Les Lanciers or The Lancers is a square dance, a variant of the Quadrille, a set dance performed by four couples, particularly popular in the 18th and 19th centuries. It is a composite dance made up of five figures or tours, each performed four times so that each couple dances the lead part. It exists in many variants in several countries.
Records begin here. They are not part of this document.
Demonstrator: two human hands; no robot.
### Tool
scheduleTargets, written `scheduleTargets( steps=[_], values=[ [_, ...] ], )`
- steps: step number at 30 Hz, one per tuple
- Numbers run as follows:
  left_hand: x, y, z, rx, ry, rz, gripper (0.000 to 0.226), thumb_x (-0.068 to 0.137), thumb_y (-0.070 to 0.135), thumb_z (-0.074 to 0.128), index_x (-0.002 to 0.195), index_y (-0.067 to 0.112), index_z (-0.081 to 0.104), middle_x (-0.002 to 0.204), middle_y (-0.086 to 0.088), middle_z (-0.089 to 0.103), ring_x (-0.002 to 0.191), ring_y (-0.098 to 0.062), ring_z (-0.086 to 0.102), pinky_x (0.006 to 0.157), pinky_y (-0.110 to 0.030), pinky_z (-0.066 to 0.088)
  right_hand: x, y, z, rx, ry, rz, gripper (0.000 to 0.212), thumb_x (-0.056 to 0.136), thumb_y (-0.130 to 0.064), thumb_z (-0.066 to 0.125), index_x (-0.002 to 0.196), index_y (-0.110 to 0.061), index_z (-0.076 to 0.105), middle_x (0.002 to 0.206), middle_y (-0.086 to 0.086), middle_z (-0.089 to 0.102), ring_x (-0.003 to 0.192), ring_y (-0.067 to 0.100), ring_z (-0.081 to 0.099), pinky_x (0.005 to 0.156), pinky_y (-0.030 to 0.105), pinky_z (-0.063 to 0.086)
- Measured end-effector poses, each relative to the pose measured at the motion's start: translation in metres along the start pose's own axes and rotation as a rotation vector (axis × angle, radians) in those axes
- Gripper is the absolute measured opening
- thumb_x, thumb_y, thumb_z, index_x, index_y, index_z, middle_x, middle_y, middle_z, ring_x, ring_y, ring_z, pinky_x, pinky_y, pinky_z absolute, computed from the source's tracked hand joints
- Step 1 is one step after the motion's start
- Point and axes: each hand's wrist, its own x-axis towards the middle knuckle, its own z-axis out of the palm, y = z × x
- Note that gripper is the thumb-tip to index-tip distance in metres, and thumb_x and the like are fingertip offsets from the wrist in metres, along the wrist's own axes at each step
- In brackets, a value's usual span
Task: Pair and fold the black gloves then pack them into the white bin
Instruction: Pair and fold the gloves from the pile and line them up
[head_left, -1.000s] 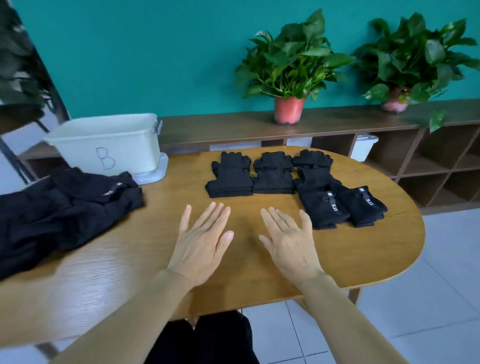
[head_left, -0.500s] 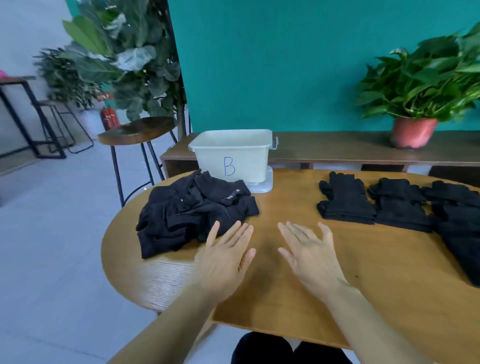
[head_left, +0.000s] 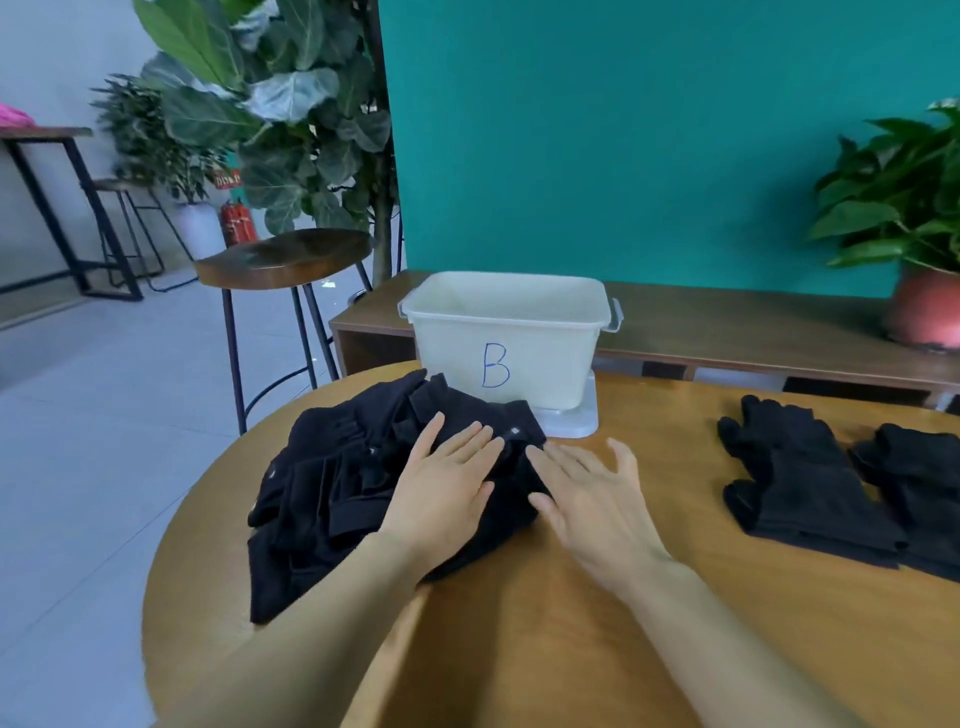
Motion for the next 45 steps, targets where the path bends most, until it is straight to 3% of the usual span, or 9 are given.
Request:
scheduleTargets(
  steps=[8,17,22,26,30,34,38,42,45],
  values=[
    [0.029,-0.028,0.033,0.008,-0.161,-0.038,0.05,0.1,0.025,0.046,0.15,0.023,0.039,0.158,0.009,0.033,0.149,-0.005,0.018,0.113,-0.031,-0.027,0.037,0.005,0.053,0.013,-0.036,-0.016,0.041,0.08,-0.037,0.057,0.112,-0.016,0.071,0.105,0.001,0.074,0.094,0.019,0.07,0.094,0.048,0.028],
    [0.032,-0.031,0.034,0.011,0.041,-0.015,0.04,0.064,0.009,0.09,0.101,0.016,0.077,0.105,0.002,0.075,0.103,-0.016,0.071,0.11,-0.047,0.019,0.037,0.009,0.051,0.022,-0.13,0.005,0.043,0.085,-0.038,0.048,0.115,-0.015,0.069,0.109,0.0,0.072,0.097,0.019,0.069,0.095,0.047,0.026],
    [0.044,-0.012,-0.014,-0.03,0.099,-0.003,0.033,0.081,0.012,0.078,0.113,0.017,0.073,0.117,0.001,0.072,0.114,-0.015,0.066,0.118,-0.053,0.015,0.043,0.019,0.006,0.067,-0.093,0.046,0.047,0.082,-0.031,0.068,0.124,-0.01,0.063,0.115,0.006,0.07,0.105,0.026,0.067,0.097,0.045,0.021],
    [0.05,0.014,-0.063,-0.205,0.009,-0.107,0.029,0.103,0.024,0.048,0.128,0.025,0.062,0.126,0.009,0.066,0.123,-0.011,0.053,0.12,-0.035,-0.008,0.046,0.024,-0.052,0.134,-0.095,0.135,0.056,0.095,-0.034,0.059,0.145,-0.017,0.042,0.139,0.002,0.056,0.13,0.023,0.048,0.106,0.039,0.017],
    [0.048,0.041,-0.106,-0.631,-0.074,-0.263,0.022,0.101,0.026,0.053,0.083,0.02,0.064,0.077,-0.001,0.067,0.076,-0.019,0.059,0.101,-0.043,0.043,0.038,0.033,-0.099,0.224,-0.113,0.313,0.064,0.095,-0.04,0.058,0.151,-0.025,0.03,0.137,-0.001,0.056,0.131,0.019,0.043,0.104,0.034,0.022],
    [0.037,0.071,-0.138,-0.909,-0.198,-0.325,0.018,0.099,0.023,0.058,0.103,0.014,0.074,0.095,-0.002,0.076,0.091,-0.019,0.071,0.084,-0.035,0.057,0.018,0.036,-0.142,0.614,-0.195,0.499,0.063,0.09,-0.035,0.066,0.146,-0.026,0.04,0.139,-0.005,0.056,0.132,0.018,0.044,0.11,0.038,0.027],
    [0.024,0.1,-0.15,-1.053,-0.292,-0.396,0.014,0.096,0.025,0.062,0.097,0.02,0.074,0.085,0.006,0.076,0.086,-0.015,0.072,0.076,-0.023,0.057,-0.008,0.032,-0.171,1.052,-0.264,0.645,0.03,0.089,-0.017,0.07,0.117,-0.008,0.064,0.108,-0.001,0.069,0.106,0.014,0.063,0.081,0.017,0.049],
    [0.009,0.122,-0.15,-1.014,-0.375,-0.324,0.016,0.087,0.019,0.073,0.092,0.033,0.067,0.087,0.016,0.072,0.085,-0.002,0.067,0.072,-0.01,0.051,-0.034,0.035,-0.192,0.985,-0.241,0.688,0.017,0.091,-0.014,0.066,0.093,0.003,0.067,0.084,0.007,0.064,0.077,0.014,0.054,0.068,0.025,0.043],
    [0.001,0.132,-0.148,-1.059,-0.333,-0.308,0.026,0.082,0.016,0.077,0.097,0.036,0.072,0.1,0.008,0.075,0.097,-0.01,0.07,0.092,-0.036,0.055,-0.049,0.037,-0.205,0.956,-0.241,0.723,0.029,0.091,-0.019,0.067,0.089,0.009,0.061,0.074,0.008,0.053,0.063,0.014,0.043,0.06,0.028,0.036]
  ],
)
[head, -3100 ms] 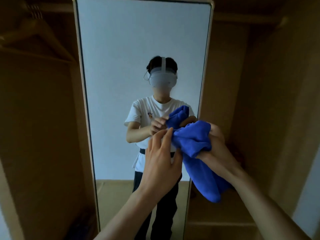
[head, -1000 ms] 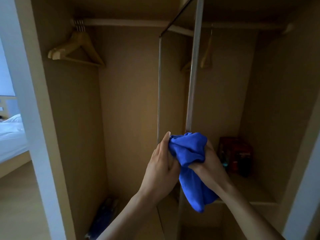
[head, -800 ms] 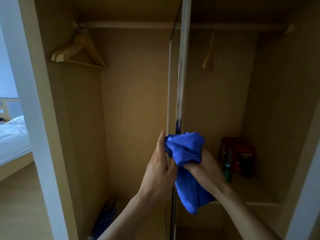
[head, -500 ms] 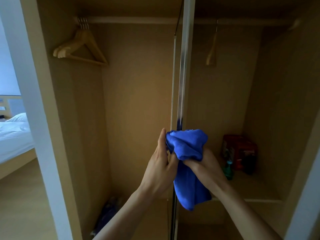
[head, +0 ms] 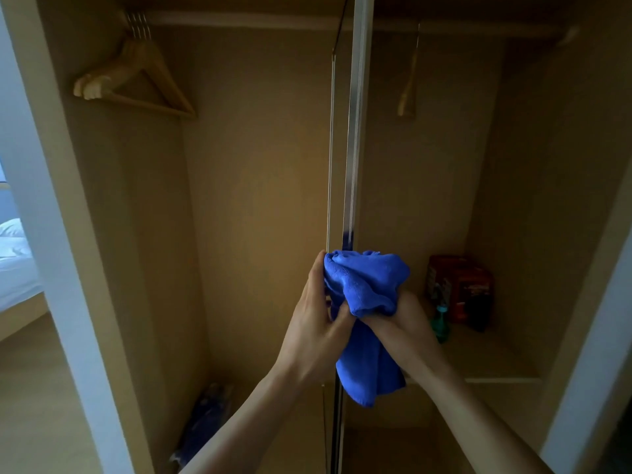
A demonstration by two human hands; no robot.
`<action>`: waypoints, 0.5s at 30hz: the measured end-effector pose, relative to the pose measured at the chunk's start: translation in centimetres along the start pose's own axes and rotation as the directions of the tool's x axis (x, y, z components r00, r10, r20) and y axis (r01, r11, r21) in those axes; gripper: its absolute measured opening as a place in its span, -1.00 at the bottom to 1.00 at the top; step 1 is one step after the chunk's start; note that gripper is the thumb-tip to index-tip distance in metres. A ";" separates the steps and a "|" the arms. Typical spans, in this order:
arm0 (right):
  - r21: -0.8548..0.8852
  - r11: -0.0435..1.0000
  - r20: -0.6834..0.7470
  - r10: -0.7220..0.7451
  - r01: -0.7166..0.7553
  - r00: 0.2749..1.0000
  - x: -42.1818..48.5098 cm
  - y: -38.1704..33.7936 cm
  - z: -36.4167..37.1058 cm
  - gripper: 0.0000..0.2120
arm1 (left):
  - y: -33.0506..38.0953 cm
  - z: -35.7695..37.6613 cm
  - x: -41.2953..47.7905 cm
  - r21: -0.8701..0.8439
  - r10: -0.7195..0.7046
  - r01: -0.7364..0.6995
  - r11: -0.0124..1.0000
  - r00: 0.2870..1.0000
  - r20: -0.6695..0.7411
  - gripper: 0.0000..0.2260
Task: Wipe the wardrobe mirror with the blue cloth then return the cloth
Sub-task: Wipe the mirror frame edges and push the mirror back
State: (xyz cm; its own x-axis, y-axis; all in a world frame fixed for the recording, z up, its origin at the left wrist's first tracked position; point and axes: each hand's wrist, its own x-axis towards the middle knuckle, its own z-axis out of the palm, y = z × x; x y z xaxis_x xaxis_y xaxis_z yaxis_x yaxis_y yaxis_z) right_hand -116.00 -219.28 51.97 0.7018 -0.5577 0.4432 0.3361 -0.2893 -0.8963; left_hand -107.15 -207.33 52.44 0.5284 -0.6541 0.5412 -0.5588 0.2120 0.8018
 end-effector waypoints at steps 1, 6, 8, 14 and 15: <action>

Widespread though it was throughout Europe, Les Lanciers became less fashionable by the beginning of the 20th century. It has survived as a popular dance in Denmark to the present day, having been introduced from England in 1860. The Danish dance took its current form before the 1st World War. From the upper class of Copenhagen it spread through dancing schools in provincial towns and through the landed gentry. It is danced at court, at many university and school gaudies, and at private functions. Les Lanciers is also taught in most of the high schools in Denmark, where it is often performed at the school's gala/prom. Normally today, the music used in Denmark is 3ème Quadrille des Lanciers by J. Mikel, a pseudonym of the French composer Joseph Meykiechel.

The five tours of the Danish dance are:
- La Dorset
- La Victoria
- Les Moulinets
- Les Visites
- Les Lanciers

The dances keep getting more advanced, no. 5 requiring very precise timing.

The Kitchen lancers was a more boisterous version of the dance that was popular in the early 20th century. Lancers sets are still danced in Irish set dance.